You’d think Reg would be upset that he wants me, not her, but we’re sisters. In her head we’re a monolith. What’s good for me is good for her. So she’s cutesy and perky, treating every word like a barren cupcake with so much potential.
“Well … Actually…” See how she spreads out the words? Frosting on her cupcake. Creamy, or maybe sloppy. “Miss Maeve isn’t around right now…” And see that? See how she calls me Miss Maeve as if that’s a thing she calls me? It isn’t. He has Reg all figured out by now. Maybe he can see her through our bay window in the front of the house. Maybe he can’t. But he wouldn’t be surprised to know that she’s wearing these cutoffs that shrunk in the dryer. They’re tight. They cut off her circulation and leave red marks on her belly, but she
wears them so that if some man called and asked what she was wearing she could be like, tiny cutoffs and a tube top. She’s not a liar, my sister, and she wouldn’t say she was wearing the shorts if she wasn’t and all summer she’s been hopeful—What if we met brothers? What if a new cute guy moved into the house across the street—and all summer I’ve been real—We don’t know any brothers. That house is condemned.

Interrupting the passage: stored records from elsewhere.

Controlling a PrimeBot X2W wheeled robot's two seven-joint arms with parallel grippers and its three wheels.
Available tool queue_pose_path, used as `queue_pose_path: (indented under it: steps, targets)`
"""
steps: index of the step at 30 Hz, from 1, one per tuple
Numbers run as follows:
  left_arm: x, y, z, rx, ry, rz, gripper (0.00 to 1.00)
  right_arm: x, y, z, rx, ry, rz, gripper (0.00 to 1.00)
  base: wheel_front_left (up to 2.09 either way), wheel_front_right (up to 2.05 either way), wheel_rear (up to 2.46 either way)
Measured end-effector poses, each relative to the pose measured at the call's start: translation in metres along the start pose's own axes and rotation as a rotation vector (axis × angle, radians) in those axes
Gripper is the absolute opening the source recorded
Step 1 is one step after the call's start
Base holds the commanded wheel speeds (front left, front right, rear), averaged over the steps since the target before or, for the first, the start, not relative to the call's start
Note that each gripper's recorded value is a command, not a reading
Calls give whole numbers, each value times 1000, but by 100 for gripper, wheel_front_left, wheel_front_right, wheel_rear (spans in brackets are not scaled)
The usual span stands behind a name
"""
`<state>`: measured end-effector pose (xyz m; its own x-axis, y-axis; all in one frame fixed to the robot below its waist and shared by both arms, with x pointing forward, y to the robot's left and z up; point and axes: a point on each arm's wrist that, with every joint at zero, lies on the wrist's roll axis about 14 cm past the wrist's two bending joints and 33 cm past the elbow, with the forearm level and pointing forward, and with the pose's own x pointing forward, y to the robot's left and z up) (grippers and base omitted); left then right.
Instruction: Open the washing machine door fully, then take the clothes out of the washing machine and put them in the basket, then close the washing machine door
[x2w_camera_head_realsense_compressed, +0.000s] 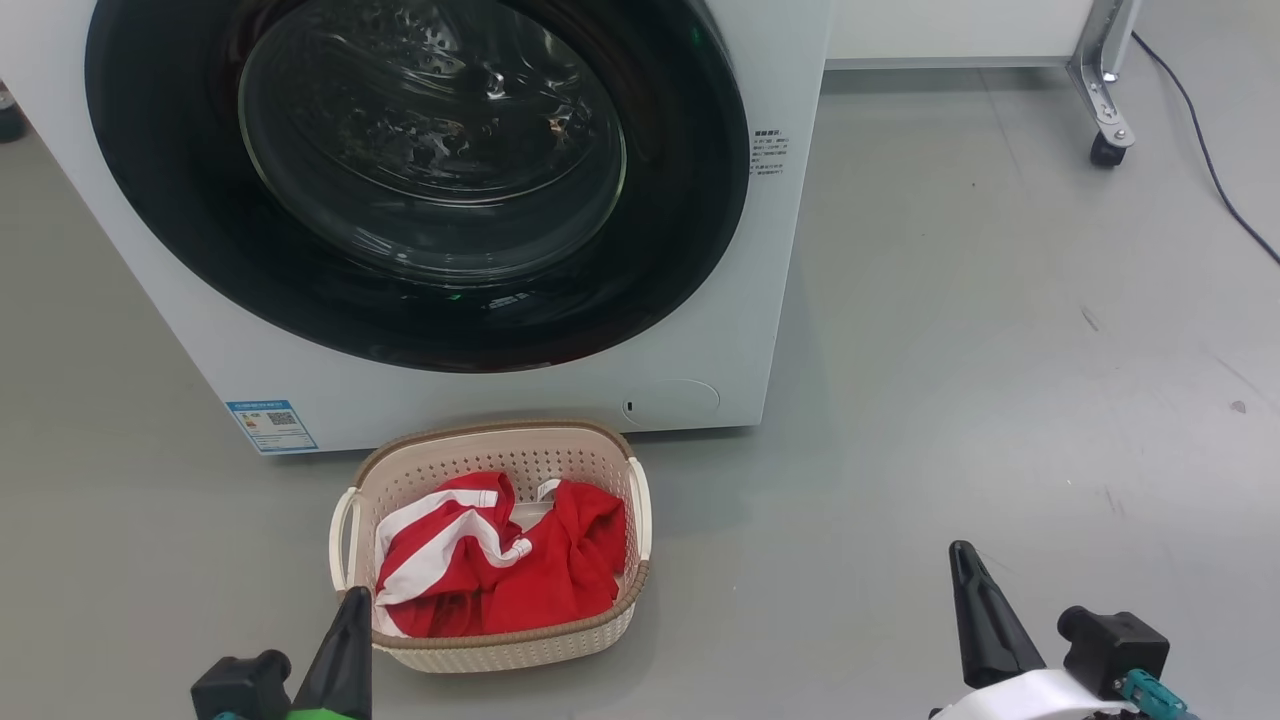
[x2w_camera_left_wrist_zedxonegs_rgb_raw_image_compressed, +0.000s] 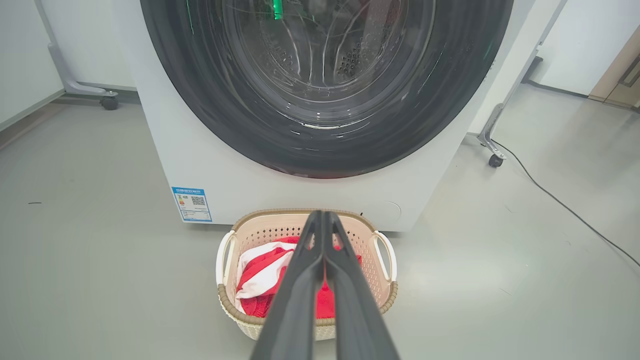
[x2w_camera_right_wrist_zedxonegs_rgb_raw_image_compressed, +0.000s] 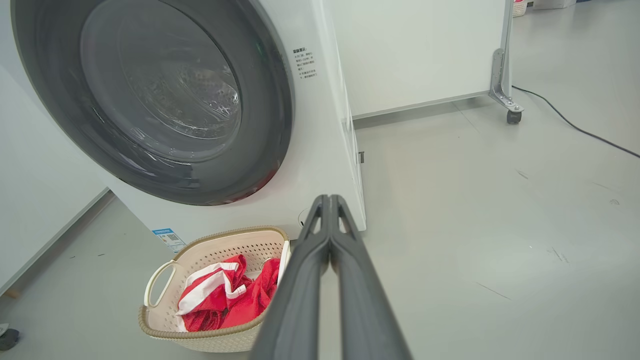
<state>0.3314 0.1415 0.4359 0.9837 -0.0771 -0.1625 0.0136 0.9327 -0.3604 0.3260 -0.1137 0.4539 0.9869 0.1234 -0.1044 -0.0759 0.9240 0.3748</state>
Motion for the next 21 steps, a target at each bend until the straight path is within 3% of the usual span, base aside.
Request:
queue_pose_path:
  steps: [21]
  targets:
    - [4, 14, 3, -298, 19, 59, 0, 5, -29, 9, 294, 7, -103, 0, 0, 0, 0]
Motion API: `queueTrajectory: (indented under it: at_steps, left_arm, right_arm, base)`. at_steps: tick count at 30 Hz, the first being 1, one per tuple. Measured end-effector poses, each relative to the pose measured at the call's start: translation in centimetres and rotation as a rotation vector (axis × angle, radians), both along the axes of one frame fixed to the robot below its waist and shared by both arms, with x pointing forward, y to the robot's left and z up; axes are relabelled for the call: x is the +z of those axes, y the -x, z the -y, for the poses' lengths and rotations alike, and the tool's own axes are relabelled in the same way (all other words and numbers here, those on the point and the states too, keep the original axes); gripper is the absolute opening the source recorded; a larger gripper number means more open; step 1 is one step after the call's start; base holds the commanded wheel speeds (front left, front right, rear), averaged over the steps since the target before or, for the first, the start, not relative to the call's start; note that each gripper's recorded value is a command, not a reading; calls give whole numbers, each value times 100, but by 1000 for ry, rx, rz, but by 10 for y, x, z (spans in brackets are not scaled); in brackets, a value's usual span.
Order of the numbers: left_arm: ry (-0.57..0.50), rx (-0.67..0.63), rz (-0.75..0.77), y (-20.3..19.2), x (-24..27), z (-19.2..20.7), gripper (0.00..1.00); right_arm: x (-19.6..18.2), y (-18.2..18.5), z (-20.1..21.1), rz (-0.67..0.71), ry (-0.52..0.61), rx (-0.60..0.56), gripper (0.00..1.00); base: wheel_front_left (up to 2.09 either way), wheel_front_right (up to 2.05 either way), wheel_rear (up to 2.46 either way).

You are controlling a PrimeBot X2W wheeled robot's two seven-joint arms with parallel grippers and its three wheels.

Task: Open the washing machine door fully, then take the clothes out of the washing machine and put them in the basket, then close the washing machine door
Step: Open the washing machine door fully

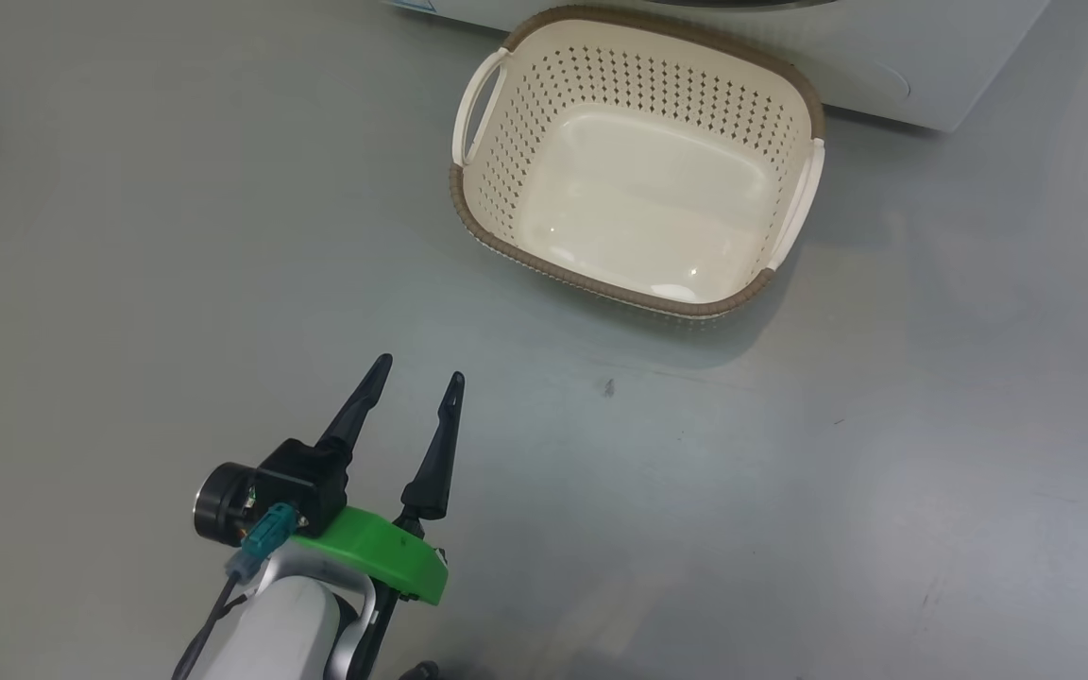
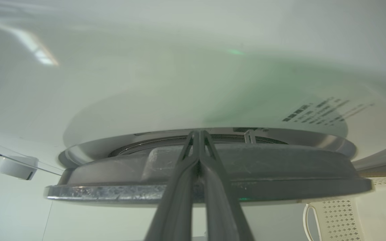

I’m embarrassed for her. Younger but older than me, the voice of reason. Impossible to imagine her on this planet before I came into the picture. But there she was and here she is, the happiest she’s been in weeks as the lights dim in the theater of her mind and she twirls the phone cord and licks her teeth.
“Well,” he says. “That’s too bad. I was hoping to catch her.”
She lies down on the sofa. Legs in the air, opening and closing. Bare feet. Can he feel her offering her body to him? God, she hopes so and she picks up a bottle of nail polish and shakes it. “Sorry to break your heart … Is there anything I can do to help?”
To this day, she cries when she gets to this part of the story, like it’s her fault, the way things went down. She’s ashamed of her own desire. Her fantasy. Her excitement about stealing him. She couldn’t help it. He reminded her of Davey.
* * *
Real quick, let me tell you about Davey.
Three summers before the summer I’m talking about, Reg was the one working at the club and she liked a member too. A guy named, well, Davey.
She had good reason to think the feeling was mutual. They kissed at a party on a beach. There was a fire pit. She thought he kissed her because of the flames. Everyone’s beautiful by a fire. Davey knew what she looked like in the daylight and he told her he’d call. But he never did. Then his family moved, I don’t know where. I just know that Reg was different when the waiting gave way to this weird form of horrific acceptance.